=== Section Start ===

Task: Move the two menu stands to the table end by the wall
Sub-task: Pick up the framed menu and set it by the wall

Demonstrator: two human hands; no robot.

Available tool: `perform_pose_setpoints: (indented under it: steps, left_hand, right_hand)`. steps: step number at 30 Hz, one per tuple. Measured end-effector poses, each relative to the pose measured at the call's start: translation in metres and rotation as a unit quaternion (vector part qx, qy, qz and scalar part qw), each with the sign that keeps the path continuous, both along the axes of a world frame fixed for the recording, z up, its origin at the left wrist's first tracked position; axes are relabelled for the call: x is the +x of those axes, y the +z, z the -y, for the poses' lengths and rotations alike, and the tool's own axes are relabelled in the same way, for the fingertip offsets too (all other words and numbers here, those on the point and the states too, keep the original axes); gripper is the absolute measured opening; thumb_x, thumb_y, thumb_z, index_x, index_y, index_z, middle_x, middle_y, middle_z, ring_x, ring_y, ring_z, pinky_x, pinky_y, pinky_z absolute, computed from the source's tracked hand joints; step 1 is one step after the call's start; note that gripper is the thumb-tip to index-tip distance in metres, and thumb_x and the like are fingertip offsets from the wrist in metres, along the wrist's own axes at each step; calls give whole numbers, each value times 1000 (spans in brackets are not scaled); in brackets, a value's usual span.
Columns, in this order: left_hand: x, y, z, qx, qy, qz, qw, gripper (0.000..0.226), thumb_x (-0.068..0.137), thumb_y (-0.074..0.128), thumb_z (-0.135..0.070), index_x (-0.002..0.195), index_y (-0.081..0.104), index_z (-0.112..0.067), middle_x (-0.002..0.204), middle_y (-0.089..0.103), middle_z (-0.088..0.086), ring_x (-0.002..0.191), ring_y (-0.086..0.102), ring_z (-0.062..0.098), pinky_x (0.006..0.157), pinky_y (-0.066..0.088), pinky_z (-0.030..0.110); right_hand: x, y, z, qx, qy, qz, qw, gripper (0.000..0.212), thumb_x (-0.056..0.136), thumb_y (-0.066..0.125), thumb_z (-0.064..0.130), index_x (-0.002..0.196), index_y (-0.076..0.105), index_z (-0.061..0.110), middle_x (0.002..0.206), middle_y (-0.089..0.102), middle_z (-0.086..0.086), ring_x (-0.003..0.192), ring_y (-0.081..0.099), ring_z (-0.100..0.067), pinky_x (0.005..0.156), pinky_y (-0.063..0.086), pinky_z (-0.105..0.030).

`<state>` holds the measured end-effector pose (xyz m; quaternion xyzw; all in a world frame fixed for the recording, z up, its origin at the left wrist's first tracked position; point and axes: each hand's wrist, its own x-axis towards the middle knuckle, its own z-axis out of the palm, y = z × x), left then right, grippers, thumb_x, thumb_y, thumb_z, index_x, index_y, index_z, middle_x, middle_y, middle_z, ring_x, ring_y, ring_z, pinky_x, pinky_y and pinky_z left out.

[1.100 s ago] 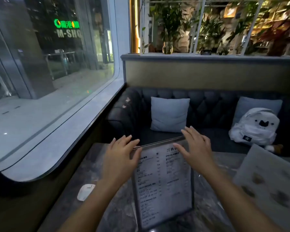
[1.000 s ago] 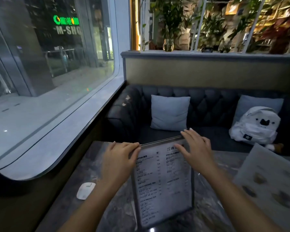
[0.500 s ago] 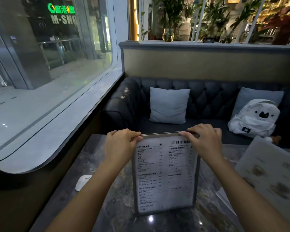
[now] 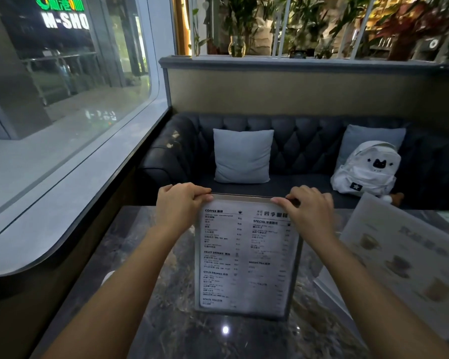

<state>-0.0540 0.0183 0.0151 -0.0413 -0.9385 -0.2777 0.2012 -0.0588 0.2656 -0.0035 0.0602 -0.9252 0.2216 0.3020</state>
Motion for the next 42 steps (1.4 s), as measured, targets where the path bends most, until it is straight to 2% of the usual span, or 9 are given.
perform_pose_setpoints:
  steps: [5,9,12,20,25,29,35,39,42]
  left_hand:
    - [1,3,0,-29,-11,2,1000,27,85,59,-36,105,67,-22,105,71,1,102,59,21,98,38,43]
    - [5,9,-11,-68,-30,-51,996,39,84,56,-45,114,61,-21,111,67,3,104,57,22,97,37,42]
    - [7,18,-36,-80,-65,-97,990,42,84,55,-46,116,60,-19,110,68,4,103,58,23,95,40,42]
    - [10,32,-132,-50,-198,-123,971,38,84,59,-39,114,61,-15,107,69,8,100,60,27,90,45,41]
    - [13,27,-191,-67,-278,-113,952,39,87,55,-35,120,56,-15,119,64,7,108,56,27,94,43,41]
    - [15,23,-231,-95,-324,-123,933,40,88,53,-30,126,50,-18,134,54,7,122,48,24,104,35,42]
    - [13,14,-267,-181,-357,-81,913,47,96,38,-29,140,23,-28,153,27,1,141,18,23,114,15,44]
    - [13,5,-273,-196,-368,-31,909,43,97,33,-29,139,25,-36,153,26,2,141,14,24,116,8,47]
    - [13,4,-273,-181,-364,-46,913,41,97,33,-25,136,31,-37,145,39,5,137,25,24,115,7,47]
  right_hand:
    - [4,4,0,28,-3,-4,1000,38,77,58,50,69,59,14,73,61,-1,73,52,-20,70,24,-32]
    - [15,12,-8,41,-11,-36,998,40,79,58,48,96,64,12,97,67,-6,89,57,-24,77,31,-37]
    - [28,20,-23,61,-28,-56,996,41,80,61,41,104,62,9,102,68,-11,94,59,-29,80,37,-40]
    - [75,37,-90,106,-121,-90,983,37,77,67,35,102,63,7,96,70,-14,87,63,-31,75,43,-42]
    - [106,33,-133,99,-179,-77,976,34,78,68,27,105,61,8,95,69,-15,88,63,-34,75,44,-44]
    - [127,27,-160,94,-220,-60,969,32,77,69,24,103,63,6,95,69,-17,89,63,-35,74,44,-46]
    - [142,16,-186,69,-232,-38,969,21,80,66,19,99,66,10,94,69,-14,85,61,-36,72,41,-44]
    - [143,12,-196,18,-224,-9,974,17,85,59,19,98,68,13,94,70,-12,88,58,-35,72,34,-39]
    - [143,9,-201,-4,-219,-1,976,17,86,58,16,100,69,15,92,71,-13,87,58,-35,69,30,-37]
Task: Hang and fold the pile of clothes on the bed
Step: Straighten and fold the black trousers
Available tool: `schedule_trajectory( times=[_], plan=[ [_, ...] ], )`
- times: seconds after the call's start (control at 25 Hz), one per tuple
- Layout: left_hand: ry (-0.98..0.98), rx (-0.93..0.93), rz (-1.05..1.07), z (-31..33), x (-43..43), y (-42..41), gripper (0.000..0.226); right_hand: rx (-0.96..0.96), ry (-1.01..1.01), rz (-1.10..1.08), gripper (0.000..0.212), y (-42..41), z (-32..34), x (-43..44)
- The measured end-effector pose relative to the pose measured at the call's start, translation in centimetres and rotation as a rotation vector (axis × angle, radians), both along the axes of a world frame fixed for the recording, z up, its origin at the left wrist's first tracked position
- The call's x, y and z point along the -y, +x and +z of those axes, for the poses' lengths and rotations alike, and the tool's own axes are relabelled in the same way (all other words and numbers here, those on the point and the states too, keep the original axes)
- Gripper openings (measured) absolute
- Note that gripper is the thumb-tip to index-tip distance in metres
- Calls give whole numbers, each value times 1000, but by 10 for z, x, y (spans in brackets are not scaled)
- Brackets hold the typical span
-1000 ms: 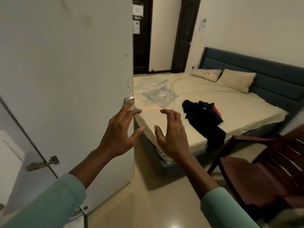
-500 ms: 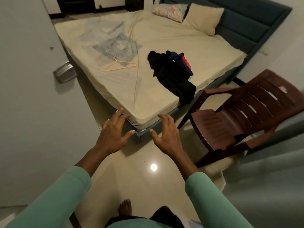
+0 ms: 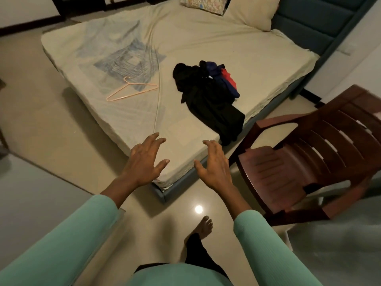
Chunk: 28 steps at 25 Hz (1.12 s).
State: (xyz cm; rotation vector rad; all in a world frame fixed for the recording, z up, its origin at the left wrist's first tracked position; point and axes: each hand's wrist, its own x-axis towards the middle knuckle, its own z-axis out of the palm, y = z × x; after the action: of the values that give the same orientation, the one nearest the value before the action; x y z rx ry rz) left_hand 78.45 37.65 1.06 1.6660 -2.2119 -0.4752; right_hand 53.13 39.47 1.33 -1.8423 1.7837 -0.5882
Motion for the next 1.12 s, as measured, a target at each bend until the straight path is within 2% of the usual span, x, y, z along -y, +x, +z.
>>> schedule_trajectory(
  times=[0.24,0.4,0.56,0.92,1.0,1.12],
  plan=[
    [-22,-43,58,7,118,-71,71,104,-28,2,71,-65,16,124],
    [71,-108,109,-12,172,-99,70,243,97,-31,67,-99,3,187],
    [167,-165,163,-47,249,-116,68,268,276,-21,62,-123,-22,263],
    [324,-189,245,-177,491,-147,71,129,555,30,54,-130,-99,496],
    [336,-121,261,-217,540,-153,74,111,545,42,52,-126,-127,559],
    [294,14,240,-272,603,-160,80,46,381,15,48,-114,-172,657]
  ],
)
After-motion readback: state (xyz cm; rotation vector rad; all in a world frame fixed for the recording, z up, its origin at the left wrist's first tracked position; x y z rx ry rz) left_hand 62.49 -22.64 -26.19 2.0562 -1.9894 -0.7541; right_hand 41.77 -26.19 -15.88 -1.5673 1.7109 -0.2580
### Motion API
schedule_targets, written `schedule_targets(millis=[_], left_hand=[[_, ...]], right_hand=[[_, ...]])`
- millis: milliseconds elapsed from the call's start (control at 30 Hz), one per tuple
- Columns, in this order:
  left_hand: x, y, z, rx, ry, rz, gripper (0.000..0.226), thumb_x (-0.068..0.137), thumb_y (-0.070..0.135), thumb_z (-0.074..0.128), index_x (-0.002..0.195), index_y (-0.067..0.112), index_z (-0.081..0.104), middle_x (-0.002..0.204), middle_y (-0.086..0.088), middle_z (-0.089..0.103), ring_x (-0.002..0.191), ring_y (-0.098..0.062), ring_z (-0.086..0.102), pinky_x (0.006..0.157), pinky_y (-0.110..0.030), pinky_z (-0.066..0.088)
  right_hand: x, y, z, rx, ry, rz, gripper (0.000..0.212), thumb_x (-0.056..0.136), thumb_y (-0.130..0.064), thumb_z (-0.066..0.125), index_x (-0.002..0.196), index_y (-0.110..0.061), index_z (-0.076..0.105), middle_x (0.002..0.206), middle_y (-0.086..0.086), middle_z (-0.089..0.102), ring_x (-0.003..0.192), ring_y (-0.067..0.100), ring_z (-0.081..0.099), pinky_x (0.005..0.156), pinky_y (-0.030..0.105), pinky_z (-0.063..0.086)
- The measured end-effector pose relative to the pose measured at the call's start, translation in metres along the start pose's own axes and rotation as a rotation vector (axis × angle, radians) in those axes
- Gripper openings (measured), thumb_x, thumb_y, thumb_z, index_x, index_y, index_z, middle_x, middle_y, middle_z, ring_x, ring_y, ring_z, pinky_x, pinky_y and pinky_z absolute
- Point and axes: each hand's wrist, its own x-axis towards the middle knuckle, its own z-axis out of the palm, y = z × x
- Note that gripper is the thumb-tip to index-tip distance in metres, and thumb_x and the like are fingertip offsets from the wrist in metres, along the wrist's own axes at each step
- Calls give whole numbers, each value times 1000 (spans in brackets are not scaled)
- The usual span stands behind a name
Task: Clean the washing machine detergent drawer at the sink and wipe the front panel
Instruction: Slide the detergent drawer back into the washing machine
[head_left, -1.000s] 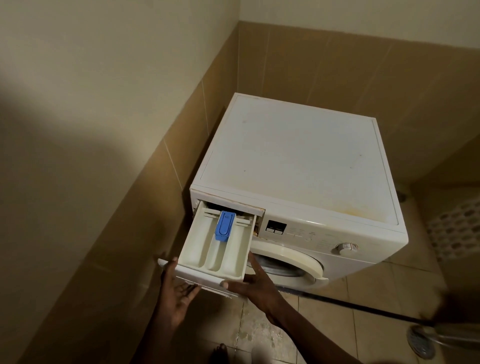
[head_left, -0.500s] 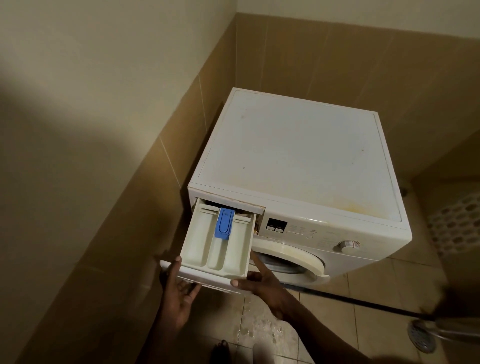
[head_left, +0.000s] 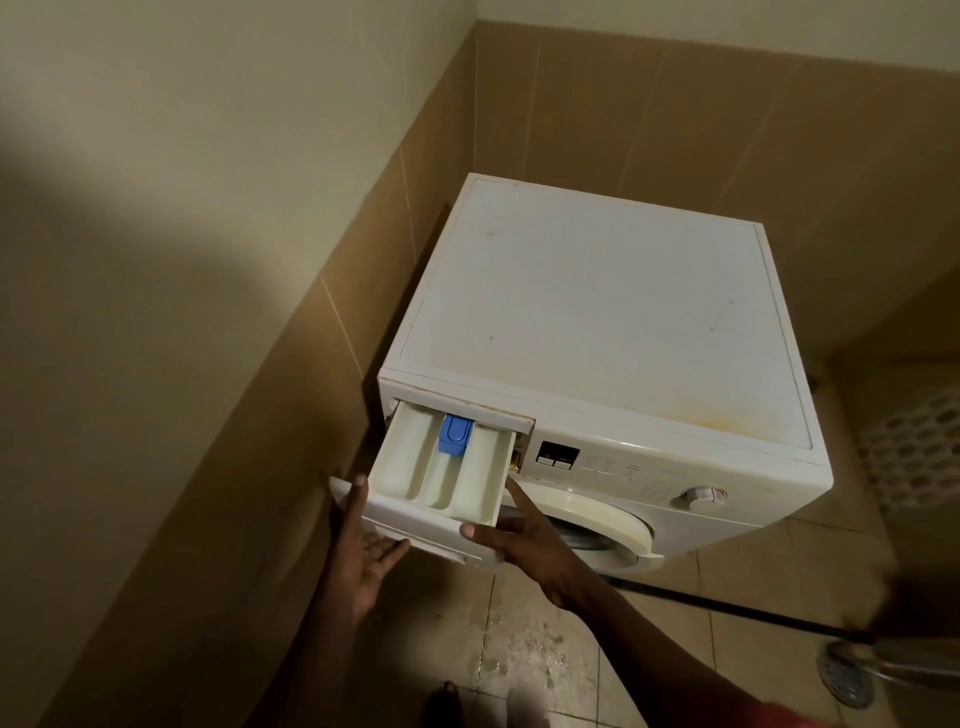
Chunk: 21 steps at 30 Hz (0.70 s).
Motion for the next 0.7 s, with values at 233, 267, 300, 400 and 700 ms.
schedule_targets(millis=[233, 267, 300, 400, 700], left_hand=[[-4, -13, 9, -12, -31, -32, 88, 72, 54, 67, 148, 28, 32, 140, -16, 51, 125, -39, 51, 104, -67, 37], [-4, -12, 11, -1, -28, -35, 95, 66, 55, 74, 147, 29, 33, 139, -16, 52, 125, -39, 52, 102, -67, 38], [-5, -12, 12, 3, -29, -29, 106, 56, 56, 83, 147, 29, 34, 138, -15, 53, 124, -39, 53, 101, -67, 39], [-4, -11, 15, -29, -26, -19, 130, 31, 53, 95, 145, 31, 37, 135, -15, 55, 122, -39, 54, 100, -65, 42], [-3, -17, 27, -117, 29, -14, 77, 73, 34, 77, 140, 27, 41, 134, -16, 54, 122, -38, 53, 100, -64, 44]], right_hand=[[-3, -6, -5, -666, 300, -291, 110, 54, -57, 84, 143, -23, 30, 135, -3, 41, 114, 10, 40, 96, 28, 46], [-2, -9, -5, -769, 344, -371, 107, 52, -63, 80, 140, -23, 34, 133, -4, 41, 113, 11, 39, 95, 30, 46], [0, -12, -7, -863, 384, -442, 106, 50, -69, 75, 138, -24, 35, 133, -3, 41, 114, 13, 39, 96, 32, 45], [5, -24, -11, -1086, 400, -538, 120, 50, -81, 63, 148, -24, 25, 152, 3, 28, 139, 24, 25, 114, 41, 26], [21, -34, -27, -1357, 262, -399, 143, 53, -89, 56, 149, -21, -25, 156, 12, -31, 143, 31, -29, 116, 56, -11]])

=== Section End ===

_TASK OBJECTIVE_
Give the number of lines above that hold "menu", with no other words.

_RESPONSE TO THIS EXERCISE_
2